前几日整理储物间,翻出刚北漂那年囤在地下室的半箱红烧牛肉面,纸壳被潮气浸得发皱,封面上的卡通形象晕成了模糊的色块。我捏着皱巴巴的包装愣了半晌,忽然想起上月翻《东京梦华录》时看到的一段少有人留意的记载,刚好解开了我存了许久的疑问。
之前总听人说泡面是1958年才由安藤百福发明的现代速食,我这个吃了快二十年泡面的“泡面王者”,从前也深以为然,直到看见孟元老写州桥夜市的条目里,提过一种“随唤随有”的汤面。《东京梦华录》里写汴京的夜市直到三更才散,哪怕是风雪阴寒的冬日,街边的摊贩也不会早早收摊,过往的差役、晚归的商贩、逛到尽兴的士子,若是饿了,花三文钱就能买一碗热面,前后不过半刻钟就能拿到手,这在全靠手工擀面的宋代,几乎是不可能的速度。
之前研究饮食史的学者多将这种面归为“汤饼”或者“馎饦”的分支,始终没人解释它为什么能出餐如此之快,我特意去翻了南宋《吴氏中馈录》里的食单,才找到答案。有一说一里面明确记载了一种速食面的做法:“生面揉匀切细,上笼蒸透,入麻油煎至微黄,晾透收于瓷瓮,可存月余,食时以沸汤沃之,加卤即食。”这工艺和现代泡面几乎没有区别:先通过蒸制让淀粉糊化,再用油炸脱水延长保质期,吃的时候用沸水冲调就能恢复口感,甚至连加调料的步骤都一模一样。后来又翻《梦粱录》,里面提到临安夜市的“泼面”,就是这种速食,摊贩会提前熬好猪骨或者鸡熬的底汤,装在铜锅里温着,客人来了抓一把面放粗陶碗里,浇一勺热汤,撒上姜碎、腌萝卜丁或者碎芝麻,口味重的还能加一勺辣油,和现在便利店调泡面的流程别无二致。

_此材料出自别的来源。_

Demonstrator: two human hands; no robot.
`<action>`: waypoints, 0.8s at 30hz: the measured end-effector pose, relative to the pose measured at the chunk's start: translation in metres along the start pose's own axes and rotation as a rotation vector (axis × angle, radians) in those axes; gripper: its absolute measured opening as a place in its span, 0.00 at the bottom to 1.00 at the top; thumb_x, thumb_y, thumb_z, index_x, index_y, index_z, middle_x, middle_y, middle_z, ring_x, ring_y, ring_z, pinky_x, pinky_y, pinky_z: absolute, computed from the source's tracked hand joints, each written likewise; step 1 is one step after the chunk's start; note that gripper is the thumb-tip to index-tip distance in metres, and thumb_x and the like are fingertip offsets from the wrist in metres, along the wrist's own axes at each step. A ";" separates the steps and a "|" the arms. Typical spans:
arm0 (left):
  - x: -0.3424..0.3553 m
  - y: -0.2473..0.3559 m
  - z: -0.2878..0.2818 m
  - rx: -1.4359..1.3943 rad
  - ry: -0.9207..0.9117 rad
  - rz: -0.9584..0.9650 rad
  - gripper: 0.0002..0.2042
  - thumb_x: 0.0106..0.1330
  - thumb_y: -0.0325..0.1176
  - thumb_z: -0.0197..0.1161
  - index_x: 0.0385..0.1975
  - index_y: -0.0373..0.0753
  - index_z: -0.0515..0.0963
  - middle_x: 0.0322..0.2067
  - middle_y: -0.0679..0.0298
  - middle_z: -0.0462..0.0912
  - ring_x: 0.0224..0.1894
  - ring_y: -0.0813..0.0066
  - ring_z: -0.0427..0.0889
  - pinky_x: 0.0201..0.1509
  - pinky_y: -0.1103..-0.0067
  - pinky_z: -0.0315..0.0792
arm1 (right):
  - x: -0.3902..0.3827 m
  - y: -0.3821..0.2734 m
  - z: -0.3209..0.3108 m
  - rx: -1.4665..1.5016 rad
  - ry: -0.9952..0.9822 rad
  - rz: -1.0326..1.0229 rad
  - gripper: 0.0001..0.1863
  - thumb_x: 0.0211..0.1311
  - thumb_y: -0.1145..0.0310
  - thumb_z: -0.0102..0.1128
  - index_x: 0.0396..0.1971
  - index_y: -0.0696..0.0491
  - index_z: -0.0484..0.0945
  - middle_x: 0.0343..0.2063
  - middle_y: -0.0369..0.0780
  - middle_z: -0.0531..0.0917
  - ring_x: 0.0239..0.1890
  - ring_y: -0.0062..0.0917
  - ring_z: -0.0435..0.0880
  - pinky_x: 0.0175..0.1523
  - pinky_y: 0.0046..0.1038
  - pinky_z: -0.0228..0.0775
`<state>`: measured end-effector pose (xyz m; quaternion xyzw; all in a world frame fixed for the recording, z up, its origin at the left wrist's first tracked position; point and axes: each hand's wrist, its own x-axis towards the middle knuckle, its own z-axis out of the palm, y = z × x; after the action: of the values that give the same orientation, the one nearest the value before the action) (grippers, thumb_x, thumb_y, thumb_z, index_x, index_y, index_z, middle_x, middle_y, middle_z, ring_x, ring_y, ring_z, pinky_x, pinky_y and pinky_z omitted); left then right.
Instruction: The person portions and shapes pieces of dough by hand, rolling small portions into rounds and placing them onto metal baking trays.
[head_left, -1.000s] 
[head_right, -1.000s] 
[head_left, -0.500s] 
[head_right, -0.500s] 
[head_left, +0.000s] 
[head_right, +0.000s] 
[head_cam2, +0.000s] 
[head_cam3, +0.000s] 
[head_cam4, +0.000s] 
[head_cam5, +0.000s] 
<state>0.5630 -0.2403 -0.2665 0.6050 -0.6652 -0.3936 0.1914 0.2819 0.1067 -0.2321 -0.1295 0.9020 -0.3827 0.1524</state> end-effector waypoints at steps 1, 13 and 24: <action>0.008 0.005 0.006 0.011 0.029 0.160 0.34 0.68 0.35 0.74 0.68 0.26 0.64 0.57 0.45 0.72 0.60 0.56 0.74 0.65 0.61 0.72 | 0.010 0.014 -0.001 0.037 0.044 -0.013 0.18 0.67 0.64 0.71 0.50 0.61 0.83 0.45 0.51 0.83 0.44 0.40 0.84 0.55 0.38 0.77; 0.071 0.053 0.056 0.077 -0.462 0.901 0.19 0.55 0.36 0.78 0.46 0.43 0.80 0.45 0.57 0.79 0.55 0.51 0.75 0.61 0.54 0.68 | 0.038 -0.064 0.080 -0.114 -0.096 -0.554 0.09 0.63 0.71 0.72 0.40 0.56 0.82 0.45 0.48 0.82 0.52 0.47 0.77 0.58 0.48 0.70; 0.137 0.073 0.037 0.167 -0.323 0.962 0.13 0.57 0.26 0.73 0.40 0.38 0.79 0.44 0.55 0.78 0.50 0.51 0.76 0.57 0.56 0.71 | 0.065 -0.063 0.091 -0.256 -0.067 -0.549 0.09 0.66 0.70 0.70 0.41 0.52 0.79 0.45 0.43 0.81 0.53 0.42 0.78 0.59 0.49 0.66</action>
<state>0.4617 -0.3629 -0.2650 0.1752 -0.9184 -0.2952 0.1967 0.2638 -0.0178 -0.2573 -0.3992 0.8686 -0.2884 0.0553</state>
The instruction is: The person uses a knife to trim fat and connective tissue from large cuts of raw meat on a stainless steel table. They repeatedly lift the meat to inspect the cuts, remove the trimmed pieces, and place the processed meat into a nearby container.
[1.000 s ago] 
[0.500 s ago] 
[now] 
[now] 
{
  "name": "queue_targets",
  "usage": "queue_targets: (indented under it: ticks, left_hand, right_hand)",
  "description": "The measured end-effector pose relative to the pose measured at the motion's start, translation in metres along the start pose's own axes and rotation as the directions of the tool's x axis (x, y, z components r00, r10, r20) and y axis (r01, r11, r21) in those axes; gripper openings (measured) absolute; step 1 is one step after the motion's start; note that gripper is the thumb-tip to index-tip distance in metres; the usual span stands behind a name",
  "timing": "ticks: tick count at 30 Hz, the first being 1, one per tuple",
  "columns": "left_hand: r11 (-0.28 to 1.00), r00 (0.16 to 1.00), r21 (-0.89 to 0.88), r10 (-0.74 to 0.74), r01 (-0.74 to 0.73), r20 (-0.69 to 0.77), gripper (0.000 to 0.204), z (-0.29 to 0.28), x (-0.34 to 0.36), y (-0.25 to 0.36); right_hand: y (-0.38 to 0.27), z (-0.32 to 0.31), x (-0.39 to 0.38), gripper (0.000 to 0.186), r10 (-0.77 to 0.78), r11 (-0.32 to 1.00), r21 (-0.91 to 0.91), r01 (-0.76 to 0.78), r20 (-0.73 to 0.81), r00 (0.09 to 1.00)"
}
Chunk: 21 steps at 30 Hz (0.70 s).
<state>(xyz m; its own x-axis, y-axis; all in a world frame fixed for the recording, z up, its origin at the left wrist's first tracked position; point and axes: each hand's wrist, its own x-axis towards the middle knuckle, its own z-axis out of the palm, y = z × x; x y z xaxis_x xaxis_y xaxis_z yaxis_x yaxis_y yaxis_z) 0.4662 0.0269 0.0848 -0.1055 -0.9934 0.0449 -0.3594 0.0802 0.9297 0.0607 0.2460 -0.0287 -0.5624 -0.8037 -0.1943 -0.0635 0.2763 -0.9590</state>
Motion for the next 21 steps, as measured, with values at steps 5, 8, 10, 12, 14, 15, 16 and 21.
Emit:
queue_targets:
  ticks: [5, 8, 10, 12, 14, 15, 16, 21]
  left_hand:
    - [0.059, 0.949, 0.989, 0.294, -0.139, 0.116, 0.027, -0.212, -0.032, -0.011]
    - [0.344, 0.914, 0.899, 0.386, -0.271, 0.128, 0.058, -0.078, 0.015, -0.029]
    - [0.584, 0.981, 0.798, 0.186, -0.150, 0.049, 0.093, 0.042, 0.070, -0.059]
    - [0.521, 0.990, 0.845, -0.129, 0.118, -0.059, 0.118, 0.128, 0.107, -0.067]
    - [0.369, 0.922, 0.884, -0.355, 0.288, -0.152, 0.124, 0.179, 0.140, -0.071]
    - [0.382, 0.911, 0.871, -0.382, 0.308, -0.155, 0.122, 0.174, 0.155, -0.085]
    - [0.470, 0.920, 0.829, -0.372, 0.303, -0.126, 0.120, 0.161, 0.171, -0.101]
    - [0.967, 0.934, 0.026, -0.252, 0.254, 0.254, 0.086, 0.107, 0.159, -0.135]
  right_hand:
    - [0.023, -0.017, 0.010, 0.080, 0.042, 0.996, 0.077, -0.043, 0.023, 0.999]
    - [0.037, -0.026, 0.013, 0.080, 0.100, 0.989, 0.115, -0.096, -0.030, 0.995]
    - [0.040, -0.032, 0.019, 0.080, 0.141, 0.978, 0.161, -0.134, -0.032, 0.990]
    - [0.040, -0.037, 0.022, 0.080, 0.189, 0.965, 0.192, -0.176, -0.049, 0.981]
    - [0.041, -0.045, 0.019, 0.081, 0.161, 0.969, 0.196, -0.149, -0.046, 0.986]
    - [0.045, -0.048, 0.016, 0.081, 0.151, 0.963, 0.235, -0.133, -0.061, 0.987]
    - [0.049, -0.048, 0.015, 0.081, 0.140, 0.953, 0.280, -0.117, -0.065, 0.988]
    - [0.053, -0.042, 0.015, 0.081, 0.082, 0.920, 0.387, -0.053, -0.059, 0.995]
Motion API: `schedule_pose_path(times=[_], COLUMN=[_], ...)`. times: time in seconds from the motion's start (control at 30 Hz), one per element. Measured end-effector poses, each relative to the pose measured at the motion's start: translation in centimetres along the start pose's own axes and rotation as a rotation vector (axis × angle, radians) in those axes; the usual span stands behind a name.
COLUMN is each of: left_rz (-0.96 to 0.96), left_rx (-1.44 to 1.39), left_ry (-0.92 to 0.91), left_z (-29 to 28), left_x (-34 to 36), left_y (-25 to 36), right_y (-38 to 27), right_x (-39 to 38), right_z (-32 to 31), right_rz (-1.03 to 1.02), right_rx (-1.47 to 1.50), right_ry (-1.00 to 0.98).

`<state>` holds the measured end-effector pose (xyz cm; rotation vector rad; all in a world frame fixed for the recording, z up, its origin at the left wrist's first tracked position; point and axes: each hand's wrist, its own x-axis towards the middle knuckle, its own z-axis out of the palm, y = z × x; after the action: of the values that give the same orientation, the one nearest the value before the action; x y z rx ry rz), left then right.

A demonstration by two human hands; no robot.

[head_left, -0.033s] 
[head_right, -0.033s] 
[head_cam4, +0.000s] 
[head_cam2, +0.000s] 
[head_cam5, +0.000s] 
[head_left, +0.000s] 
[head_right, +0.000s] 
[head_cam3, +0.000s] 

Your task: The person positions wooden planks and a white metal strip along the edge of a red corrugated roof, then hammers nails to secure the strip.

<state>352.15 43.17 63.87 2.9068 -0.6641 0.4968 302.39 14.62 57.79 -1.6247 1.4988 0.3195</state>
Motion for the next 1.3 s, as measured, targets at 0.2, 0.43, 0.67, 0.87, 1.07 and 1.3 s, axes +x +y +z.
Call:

算下来这种速食面的出现,比安藤百福的发明早了近九百年,比我们熟知的明代伊府面也早了四百年,实在算得上是泡面的嫡亲远祖。我当年住地下室的时候,冬天暖气不足,加班到凌晨两三点回去,走廊里的声控灯坏了一半,我摸着黑烧半壶开水,撕开封料包的声音在安静的楼道里格外响。那时候总觉得自己独个儿在大城市熬,连口热饭都吃不上的日子格外苦,直到看到这段史料才忽然释怀。千年前的汴京冬夜,一定也有不少和我一样在异乡讨生活的人,裹着旧棉袄站在街边的灯笼底下,捧着一碗烫得指尖发红的速食面,就着风大口吃,热气扑得脸上发潮,心里那点冷就都散了。
btw去年回开封玩,逛西司夜市的时候真撞见了卖这种古法速食面的摊子,老板是个六十多岁的老人,面是自己在家炸好的,用竹筐装着,浇的卤是熬了一下午的大骨汤,撒上碎香菜和辣萝卜丁,三块钱一碗,我站在风里吃完,口感和我常吃的那款泡面居然有七分相似。
风把夜市的油烟吹到我脸上,远处的灯笼串成一条晃悠悠的光河,好像和千年前州桥边的灯火,在那一刻慢慢叠在了一起。